# 🔒 Safe Pokemon Data Exploration

This notebook demonstrates **safe** ways to explore and test your Pokemon analytics pipeline without breaking your production database.

## ⚠️ Important Safety Rules:
1. **READ-ONLY Operations**: Only query data, never insert/update/delete
2. **Small Test Batches**: Use `--limit` for testing collection scripts
3. **Isolated Testing**: Use separate test schemas when needed
4. **Backup First**: Always backup before major operations

In [None]:
# Setup - Add src to path for importing our modules
import sys
import pandas as pd
import psycopg2
from sqlalchemy import create_engine
import logging

# Add our source code to Python path
sys.path.append('/home/jovyan/src')

# Import our utilities
from utils.docker_utils import get_database_config, log_environment_info

print("🚀 Setup complete!")

## 1. 🔍 Safe Database Exploration (READ-ONLY)

In [None]:
# Safe way to explore your database
log_environment_info()

# Get database connection
db_config = get_database_config()
conn_string = f"postgresql://{db_config['user']}:{db_config['password']}@{db_config['host']}:{db_config['port']}/{db_config['database']}"
engine = create_engine(conn_string)

print("📊 Database connection established (READ-ONLY mode)")

In [None]:
# Safe exploration: Check what data we currently have
with engine.connect() as conn:
    # Check raw data
    pokemon_count = conn.execute("SELECT COUNT(*) FROM raw.pokemon").fetchone()[0]
    usage_count = conn.execute("SELECT COUNT(*) FROM raw.usage_stats").fetchone()[0]
    
    # Check analytics data
    analytics_pokemon = conn.execute("SELECT COUNT(*) FROM analytics.dim_pokemon").fetchone()[0]
    analytics_usage = conn.execute("SELECT COUNT(*) FROM analytics.fact_usage").fetchone()[0]
    
print(f"📊 Current Data Status:")
print(f"   Raw Pokemon: {pokemon_count}")
print(f"   Raw Usage Stats: {usage_count}")
print(f"   Analytics Pokemon: {analytics_pokemon}")
print(f"   Analytics Usage Facts: {analytics_usage}")

In [None]:
# Safe exploration: Look at sample data
sample_pokemon = pd.read_sql("""
    SELECT name, type1, type2, base_stat_total 
    FROM raw.pokemon 
    ORDER BY base_stat_total DESC 
    LIMIT 5
""", engine)

print("🏆 Top 5 Pokemon by Base Stats:")
display(sample_pokemon)

## 2. 🧪 Safe Testing of Collection Scripts

**✅ SAFE**: Use small limits to test without overwhelming the database

In [None]:
# Safe way to test Pokemon collection - SMALL BATCHES ONLY!
# This will add only 3 new Pokemon if they don't exist

import subprocess
import sys

# Test with a very small limit (safe)
print("🧪 Testing Pokemon collector with 3 Pokemon (safe test)...")
result = subprocess.run([
    sys.executable, 
    '/home/jovyan/src/collectors/pokemon_collector.py', 
    '--start-id', '151',  # Start from a different ID to avoid duplicates
    '--limit', '3'        # Very small test
], capture_output=True, text=True)

print("STDOUT:", result.stdout)
if result.stderr:
    print("STDERR:", result.stderr)
print(f"Return code: {result.returncode}")
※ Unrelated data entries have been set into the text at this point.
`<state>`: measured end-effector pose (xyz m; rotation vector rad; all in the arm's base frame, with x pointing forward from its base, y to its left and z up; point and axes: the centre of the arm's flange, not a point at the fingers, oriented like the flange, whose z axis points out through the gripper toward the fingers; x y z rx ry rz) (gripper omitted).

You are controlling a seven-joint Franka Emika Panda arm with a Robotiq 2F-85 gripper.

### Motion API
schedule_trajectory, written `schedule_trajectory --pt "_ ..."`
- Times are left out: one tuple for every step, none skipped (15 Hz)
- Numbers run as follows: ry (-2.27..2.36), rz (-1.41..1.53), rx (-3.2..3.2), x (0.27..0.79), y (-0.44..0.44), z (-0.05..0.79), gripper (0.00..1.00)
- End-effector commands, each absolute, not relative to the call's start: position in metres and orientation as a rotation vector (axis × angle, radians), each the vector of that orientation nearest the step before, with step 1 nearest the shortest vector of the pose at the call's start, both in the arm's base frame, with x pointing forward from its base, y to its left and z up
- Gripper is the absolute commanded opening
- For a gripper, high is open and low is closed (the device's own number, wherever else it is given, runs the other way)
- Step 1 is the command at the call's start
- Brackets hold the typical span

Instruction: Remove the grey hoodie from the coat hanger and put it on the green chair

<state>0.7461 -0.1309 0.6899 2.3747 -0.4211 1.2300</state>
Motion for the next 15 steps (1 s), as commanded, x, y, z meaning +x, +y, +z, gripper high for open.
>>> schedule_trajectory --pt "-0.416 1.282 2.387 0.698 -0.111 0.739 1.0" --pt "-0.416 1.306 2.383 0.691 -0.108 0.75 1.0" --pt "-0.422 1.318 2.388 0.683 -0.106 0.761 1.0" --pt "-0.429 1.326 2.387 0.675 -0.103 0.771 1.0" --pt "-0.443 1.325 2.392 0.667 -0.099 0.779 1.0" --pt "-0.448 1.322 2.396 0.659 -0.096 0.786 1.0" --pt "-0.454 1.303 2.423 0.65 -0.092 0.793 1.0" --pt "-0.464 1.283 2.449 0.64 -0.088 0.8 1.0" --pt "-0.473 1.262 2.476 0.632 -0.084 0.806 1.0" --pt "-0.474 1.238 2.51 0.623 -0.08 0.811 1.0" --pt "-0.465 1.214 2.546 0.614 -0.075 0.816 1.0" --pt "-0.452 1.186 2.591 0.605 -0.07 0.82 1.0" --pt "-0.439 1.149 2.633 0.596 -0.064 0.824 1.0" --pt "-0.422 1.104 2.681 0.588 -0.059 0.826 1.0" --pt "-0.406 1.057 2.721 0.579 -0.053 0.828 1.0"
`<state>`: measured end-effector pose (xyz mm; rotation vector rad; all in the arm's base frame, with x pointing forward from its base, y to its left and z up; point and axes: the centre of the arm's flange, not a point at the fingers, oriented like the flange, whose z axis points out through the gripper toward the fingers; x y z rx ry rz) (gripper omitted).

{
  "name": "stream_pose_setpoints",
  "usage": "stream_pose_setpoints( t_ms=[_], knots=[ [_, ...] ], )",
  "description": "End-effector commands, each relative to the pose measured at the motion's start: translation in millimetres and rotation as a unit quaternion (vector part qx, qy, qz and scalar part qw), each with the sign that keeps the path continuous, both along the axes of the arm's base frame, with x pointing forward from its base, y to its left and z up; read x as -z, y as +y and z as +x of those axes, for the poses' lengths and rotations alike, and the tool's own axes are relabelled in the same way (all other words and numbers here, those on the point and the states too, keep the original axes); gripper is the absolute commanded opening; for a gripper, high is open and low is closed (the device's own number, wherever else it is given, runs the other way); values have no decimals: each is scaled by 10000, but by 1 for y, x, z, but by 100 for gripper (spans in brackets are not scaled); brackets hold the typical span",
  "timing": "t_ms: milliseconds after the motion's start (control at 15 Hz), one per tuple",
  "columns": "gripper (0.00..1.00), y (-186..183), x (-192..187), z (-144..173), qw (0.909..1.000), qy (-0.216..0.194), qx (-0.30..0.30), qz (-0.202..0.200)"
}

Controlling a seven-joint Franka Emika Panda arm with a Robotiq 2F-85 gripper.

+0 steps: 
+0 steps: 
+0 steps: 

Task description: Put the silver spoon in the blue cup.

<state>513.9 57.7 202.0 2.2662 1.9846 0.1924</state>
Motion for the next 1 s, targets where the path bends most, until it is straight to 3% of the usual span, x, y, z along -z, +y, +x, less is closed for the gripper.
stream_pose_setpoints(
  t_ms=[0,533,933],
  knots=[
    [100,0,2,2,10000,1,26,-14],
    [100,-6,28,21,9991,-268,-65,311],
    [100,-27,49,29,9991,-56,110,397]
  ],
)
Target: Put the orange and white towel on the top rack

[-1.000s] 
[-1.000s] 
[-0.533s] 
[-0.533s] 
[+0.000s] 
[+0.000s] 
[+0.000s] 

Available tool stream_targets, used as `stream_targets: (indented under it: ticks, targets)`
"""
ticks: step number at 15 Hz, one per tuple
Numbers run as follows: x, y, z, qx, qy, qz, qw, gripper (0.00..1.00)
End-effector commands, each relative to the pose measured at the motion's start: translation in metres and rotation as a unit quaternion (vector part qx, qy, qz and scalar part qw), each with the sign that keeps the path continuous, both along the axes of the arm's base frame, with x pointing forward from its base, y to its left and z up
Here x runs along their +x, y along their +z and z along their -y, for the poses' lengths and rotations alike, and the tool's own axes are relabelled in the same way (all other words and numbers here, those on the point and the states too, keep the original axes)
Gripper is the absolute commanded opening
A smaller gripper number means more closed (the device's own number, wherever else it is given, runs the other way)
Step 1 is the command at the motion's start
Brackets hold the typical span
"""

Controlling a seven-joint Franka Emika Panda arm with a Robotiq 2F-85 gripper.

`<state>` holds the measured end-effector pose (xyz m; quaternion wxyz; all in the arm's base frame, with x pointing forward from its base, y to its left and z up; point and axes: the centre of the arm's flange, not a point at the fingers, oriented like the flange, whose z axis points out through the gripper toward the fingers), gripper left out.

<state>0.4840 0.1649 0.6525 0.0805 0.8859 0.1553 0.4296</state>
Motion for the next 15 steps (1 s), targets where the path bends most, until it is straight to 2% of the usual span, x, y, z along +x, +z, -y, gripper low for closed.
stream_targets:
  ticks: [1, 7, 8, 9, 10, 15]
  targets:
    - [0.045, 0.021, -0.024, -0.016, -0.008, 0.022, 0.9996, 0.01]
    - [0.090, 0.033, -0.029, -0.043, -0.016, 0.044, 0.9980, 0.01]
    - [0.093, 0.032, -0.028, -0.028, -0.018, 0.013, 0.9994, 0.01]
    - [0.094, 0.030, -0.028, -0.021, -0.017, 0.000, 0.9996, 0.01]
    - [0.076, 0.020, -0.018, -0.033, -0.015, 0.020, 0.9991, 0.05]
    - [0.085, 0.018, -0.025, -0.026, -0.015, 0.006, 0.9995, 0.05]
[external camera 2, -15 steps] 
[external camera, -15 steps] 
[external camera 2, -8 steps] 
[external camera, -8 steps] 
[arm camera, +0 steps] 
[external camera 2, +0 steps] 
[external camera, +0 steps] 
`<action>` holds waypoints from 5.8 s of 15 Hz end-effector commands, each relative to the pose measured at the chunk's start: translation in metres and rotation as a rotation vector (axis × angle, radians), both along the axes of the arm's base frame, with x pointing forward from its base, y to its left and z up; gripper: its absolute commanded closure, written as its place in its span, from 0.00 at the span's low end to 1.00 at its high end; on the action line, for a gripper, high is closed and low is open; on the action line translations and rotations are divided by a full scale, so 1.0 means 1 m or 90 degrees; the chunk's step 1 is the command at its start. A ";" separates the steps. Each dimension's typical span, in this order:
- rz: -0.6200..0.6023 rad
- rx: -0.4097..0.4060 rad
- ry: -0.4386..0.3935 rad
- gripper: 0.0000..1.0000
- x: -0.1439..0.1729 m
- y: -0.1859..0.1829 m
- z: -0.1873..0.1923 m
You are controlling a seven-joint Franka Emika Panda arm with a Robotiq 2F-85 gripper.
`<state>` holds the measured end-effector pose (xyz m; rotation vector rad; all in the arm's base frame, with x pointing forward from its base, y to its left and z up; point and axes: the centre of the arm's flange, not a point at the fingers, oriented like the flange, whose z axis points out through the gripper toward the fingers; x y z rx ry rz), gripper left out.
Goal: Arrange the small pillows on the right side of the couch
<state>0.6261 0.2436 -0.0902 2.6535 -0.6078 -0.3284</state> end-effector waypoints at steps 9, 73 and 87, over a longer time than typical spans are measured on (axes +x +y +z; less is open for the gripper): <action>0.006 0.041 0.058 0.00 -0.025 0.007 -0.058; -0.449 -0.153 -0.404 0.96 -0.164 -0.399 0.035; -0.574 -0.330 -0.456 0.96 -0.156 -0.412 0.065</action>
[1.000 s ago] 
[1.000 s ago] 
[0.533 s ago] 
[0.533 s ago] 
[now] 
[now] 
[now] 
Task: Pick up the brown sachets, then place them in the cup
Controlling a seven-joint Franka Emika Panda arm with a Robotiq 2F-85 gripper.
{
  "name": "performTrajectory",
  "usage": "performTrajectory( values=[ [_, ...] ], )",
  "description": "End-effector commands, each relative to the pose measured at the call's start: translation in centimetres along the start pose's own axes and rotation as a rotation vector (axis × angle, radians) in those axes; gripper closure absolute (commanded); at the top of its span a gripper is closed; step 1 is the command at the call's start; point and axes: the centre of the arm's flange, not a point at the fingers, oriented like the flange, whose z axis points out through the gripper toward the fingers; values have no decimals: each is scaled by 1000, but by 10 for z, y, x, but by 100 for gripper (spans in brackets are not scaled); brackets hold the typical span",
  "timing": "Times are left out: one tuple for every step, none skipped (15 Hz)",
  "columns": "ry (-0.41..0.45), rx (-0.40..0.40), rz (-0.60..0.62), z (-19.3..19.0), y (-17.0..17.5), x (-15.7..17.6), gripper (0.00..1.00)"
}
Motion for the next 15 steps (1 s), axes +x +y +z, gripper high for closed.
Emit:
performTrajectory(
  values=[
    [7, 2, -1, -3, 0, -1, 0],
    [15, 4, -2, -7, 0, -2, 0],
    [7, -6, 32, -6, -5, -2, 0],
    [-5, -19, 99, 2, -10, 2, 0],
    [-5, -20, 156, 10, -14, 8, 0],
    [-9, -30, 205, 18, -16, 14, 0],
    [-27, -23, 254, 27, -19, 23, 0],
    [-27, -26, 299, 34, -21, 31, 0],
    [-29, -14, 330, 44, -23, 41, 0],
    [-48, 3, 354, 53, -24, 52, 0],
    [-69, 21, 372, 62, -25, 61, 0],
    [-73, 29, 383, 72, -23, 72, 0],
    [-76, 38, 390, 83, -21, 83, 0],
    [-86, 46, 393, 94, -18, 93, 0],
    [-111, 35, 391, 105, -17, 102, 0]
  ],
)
## 3. 📈 Safe Analytics Exploration

In [None]:
# Safe way to explore analytics results
usage_trends = pd.read_sql("""
    SELECT 
        pokemon_name,
        format,
        usage_percentage,
        rank
    FROM analytics.fact_usage
    WHERE rank <= 10
    ORDER BY usage_percentage DESC
""", engine)

print("🏆 Top 10 Most Used Pokemon:")
display(usage_trends)

In [None]:
# Safe way to visualize data without modifying it
import matplotlib.pyplot as plt
import seaborn as sns

# Create a simple usage chart
plt.figure(figsize=(12, 6))
top_10 = usage_trends.head(10)
plt.barh(top_10['pokemon_name'], top_10['usage_percentage'])
plt.xlabel('Usage Percentage')
plt.title('Top 10 Pokemon by Usage')
plt.gca().invert_yaxis()
plt.tight_layout()
plt.show()

print("📊 Visualization complete - no data modified!")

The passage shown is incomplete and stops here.